** Exercise description **
Find every line in the records below that holds the word "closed", and copy each one.

** Study material **
· · · · ·
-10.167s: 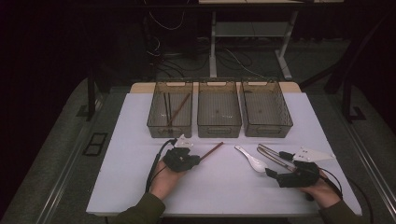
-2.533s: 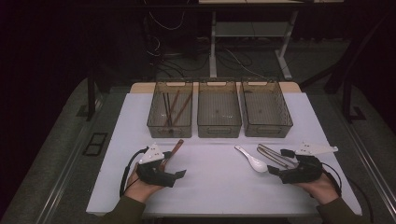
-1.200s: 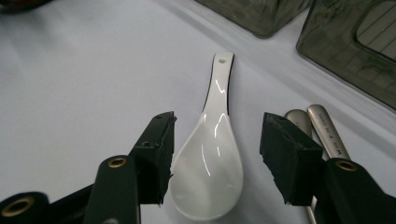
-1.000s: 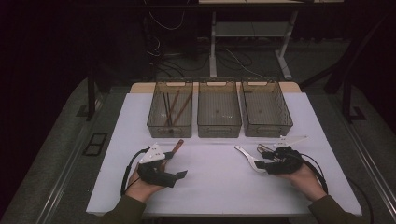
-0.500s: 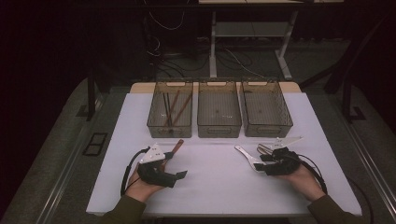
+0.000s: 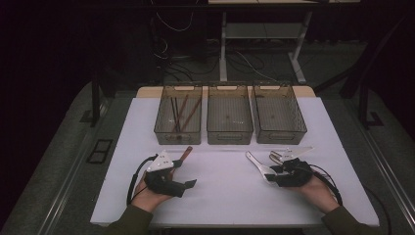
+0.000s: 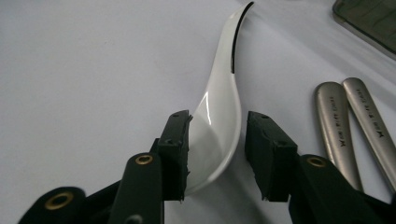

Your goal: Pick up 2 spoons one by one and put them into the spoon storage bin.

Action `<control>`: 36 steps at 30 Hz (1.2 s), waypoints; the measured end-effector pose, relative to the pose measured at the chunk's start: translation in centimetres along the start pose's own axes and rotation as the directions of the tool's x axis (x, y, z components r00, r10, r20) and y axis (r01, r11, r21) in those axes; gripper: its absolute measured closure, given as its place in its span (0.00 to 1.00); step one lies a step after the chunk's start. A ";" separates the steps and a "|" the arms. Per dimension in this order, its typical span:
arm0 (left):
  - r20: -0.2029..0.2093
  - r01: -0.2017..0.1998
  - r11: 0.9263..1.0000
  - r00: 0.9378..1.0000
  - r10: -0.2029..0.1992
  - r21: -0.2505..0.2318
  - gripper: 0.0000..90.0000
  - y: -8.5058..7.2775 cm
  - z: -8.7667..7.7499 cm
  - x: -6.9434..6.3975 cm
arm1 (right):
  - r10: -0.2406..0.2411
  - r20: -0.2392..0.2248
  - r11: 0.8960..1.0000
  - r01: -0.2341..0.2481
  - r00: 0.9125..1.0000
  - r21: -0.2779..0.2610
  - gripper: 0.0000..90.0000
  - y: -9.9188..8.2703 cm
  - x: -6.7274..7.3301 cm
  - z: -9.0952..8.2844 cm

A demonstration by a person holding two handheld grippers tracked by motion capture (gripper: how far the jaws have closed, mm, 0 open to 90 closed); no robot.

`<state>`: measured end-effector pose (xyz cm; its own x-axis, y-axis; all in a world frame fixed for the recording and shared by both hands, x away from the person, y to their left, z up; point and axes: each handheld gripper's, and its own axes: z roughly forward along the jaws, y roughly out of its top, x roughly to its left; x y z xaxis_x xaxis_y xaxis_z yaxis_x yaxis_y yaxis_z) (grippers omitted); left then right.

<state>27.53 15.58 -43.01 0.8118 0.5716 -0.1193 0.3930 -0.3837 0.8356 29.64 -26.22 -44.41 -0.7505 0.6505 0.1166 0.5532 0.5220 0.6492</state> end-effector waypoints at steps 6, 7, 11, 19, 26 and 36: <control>0.002 -0.002 1.000 1.000 0.002 0.005 0.15 0.0 0.0 0.0 | 0.003 -0.025 1.000 -0.003 1.000 0.012 0.72 0.0 0.2 0.0; 0.002 -0.004 1.000 1.000 0.004 0.008 0.15 0.0 0.1 0.0 | 0.003 -0.027 1.000 -0.003 1.000 0.012 0.73 0.0 0.2 0.1; 0.003 -0.005 1.000 1.000 0.005 0.008 0.15 0.0 0.1 0.0 | 0.000 -0.046 1.000 0.001 0.999 0.016 0.77 0.0 0.2 0.0; 0.001 -0.004 1.000 1.000 0.003 0.009 0.15 0.0 0.1 0.0 | -0.005 -0.085 1.000 0.007 0.996 0.013 0.86 0.0 0.4 0.1; 0.003 -0.002 1.000 1.000 0.002 0.009 0.15 0.0 0.1 -0.1 | 0.001 -0.102 1.000 0.000 0.995 0.012 0.87 0.0 0.4 0.2; 0.012 0.002 1.000 1.000 -0.002 0.009 0.15 -0.1 0.3 0.1 | 0.001 -0.101 1.000 -0.001 0.995 0.007 0.88 0.0 0.4 0.2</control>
<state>27.72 15.48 -43.22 0.8162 0.5637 -0.1269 0.3983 -0.3897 0.8304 29.42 -25.84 -44.55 -0.7825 0.5921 0.1927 0.5562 0.5255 0.6438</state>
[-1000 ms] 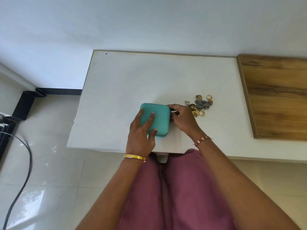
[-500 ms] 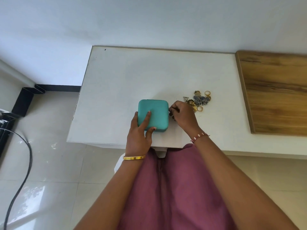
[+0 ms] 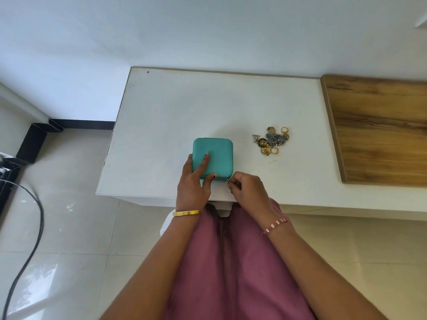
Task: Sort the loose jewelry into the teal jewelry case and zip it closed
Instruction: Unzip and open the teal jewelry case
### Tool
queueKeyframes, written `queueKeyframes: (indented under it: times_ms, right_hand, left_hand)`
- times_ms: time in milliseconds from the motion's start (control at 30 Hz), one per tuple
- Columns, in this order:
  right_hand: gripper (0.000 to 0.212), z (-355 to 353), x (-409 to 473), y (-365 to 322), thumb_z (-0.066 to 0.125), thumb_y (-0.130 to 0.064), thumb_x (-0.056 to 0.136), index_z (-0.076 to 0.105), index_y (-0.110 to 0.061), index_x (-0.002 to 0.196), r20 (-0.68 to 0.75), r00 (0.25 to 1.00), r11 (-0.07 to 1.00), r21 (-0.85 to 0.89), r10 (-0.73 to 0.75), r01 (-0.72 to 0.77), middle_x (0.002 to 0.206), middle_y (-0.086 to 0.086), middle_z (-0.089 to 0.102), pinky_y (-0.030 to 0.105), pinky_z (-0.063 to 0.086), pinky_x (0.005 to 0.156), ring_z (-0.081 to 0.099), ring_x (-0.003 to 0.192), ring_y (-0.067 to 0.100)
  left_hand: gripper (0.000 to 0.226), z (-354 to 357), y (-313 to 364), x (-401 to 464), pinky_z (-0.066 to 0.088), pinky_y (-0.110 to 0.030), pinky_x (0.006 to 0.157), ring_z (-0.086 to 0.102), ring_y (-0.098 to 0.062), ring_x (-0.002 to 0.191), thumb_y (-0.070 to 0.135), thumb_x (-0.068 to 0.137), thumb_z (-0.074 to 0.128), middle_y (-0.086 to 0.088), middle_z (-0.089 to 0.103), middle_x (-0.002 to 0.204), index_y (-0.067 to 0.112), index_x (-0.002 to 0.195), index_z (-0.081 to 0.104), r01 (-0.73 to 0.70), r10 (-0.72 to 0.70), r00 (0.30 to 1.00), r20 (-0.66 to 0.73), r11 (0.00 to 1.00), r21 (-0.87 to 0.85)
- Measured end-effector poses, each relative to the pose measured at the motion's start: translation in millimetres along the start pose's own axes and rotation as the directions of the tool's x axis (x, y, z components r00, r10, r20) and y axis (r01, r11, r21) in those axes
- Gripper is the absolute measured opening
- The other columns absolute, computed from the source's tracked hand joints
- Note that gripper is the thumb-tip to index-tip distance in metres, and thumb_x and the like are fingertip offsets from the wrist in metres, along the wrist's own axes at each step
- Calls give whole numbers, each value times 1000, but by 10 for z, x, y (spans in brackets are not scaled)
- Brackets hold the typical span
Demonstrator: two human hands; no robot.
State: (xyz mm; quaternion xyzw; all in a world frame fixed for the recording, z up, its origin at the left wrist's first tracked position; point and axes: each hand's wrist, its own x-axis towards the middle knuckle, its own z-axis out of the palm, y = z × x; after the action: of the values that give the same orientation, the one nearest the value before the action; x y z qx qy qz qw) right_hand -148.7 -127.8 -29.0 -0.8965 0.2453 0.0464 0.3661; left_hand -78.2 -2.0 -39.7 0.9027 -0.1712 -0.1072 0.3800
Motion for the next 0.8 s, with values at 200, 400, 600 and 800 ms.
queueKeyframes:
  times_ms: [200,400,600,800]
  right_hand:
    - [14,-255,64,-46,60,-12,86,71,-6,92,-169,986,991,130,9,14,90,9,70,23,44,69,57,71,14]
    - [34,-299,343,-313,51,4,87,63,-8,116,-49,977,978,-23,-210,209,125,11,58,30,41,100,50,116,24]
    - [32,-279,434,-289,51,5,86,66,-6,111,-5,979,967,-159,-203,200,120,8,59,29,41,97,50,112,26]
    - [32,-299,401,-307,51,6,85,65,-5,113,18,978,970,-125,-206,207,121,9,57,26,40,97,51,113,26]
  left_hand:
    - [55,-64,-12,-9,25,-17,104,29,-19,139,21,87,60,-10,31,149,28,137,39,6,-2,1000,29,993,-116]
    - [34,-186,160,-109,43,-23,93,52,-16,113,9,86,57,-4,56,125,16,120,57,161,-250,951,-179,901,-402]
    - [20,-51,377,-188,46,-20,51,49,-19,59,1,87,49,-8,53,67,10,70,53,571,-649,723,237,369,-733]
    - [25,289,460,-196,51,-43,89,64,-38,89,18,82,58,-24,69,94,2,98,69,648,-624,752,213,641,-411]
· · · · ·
** Exercise response **
A demonstration by a person holding two handheld grippers tracked by motion capture (gripper: how far the jaws have closed, mm, 0 open to 90 closed); no robot.
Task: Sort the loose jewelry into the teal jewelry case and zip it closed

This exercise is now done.